# Word2Vec Tuning, Training and Saving

In this notebook, we will tune the Word2Vec model to be as performant as possible. We will then train it and finally save it.

## 1. Loading of the required libraries

In [1]:
import os
os.chdir('..')

import torch
import torch.nn as nn
import numpy as np
from torch.optim import Adam
from models.word2vec import Word2Vec
from torch.utils.data import DataLoader, TensorDataset
from utils.utils import word2vecFineTuning, DataSamplization

dataSamplization = DataSamplization()

Loading saved FastText model...


## 2. Fetching of all the relevant data

In [2]:
# Fetching of the skipgram pairs from data/skipgramPairs/word_pairs_fromWikiDump.txt
skipGramWordIDPairs = []
with open('data/skipgramPairs/word_pairs_fromWikiDump.txt', 'r') as f:
    for line in f:
        skipGramWordIDPairs.append(line.strip().split())
skipGramWordIDPairs = [(int(target), int(context)) for target, context in skipGramWordIDPairs]

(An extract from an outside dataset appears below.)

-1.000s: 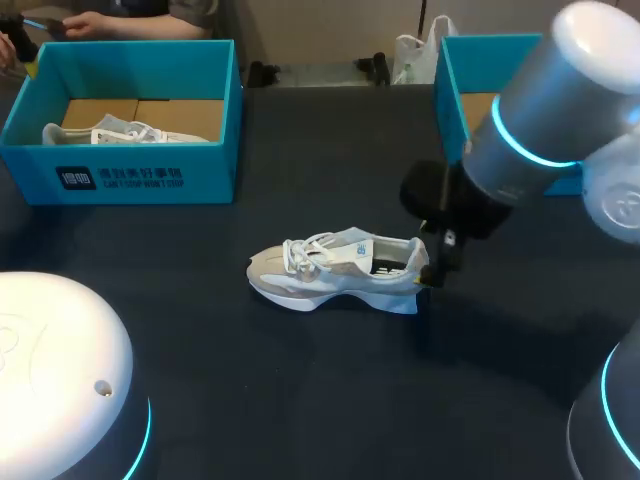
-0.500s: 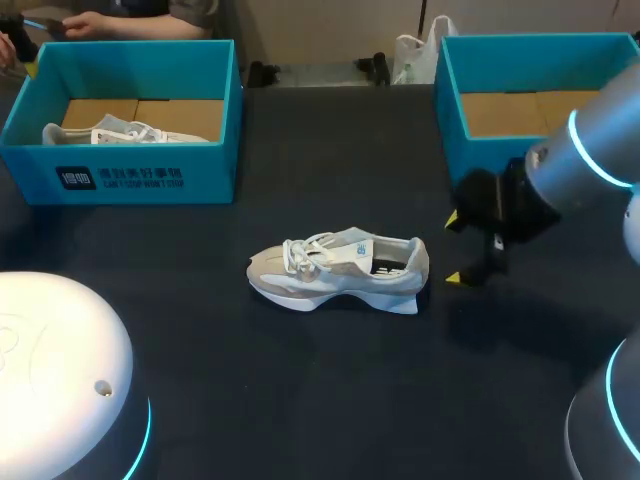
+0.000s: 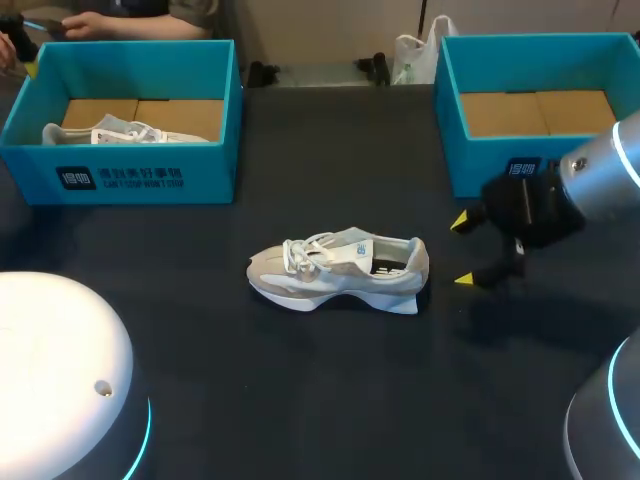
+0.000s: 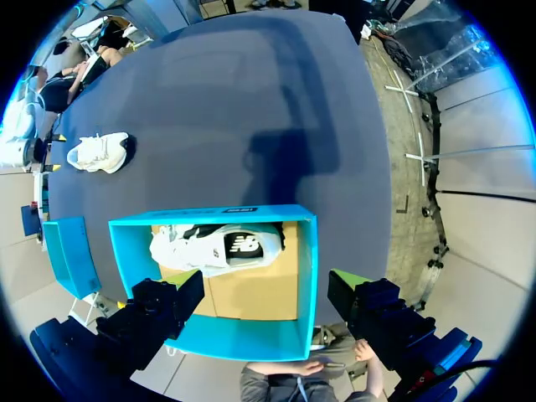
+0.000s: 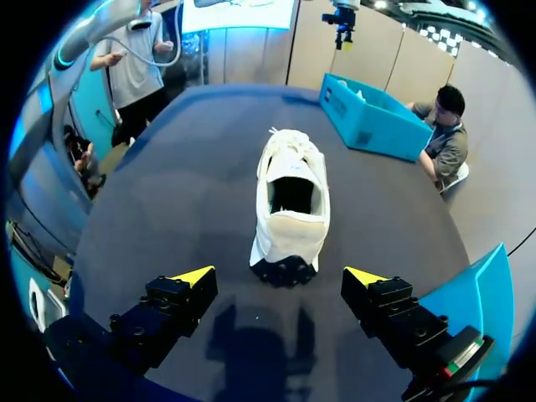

# Fetching of the 30-dim pre-trained embeddings for fine-tuning
embeddings = np.array(np.load('data/modelsSavedLocally/wikipedia/30dim_embeddings_ArraySimple.npy'))
embeddings = torch.tensor(embeddings)
vocab_size = len(embeddings)
embedding_dim = 30

skipgram_data = torch.tensor(skipGramWordIDPairs, dtype=torch.long)
dataset = TensorDataset(skipgram_data[:, 0], skipgram_data[:, 1])
dataloader = DataLoader(dataset, batch_size=64, shuffle=True)



## 3. Training of the Model

In [3]:
model = Word2Vec(vocab_size, embedding_dim, embeddings)
model = word2vecFineTuning(model, dataloader, epochs=500, lr=0.001)

fine_tuned_embeddings = model.target_embeddings.weight.data.numpy()
dic_before_tuning_embeds_30dim = np.load(allow_pickle=True, file="data/modelsSavedLocally/wikipedia/30dim_embeddings_DictWithWords.npy").item()
dic_fine_tuned_embeds_30dim = {word : fine_tuned_embeddings[i] for i, word in enumerate(dic_before_tuning_embeds_30dim.keys())}
np.save('data/modelsSavedLocally/wikipedia/Tuned30dim_embeddings_DictWithWords.npy', dic_fine_tuned_embeds_30dim)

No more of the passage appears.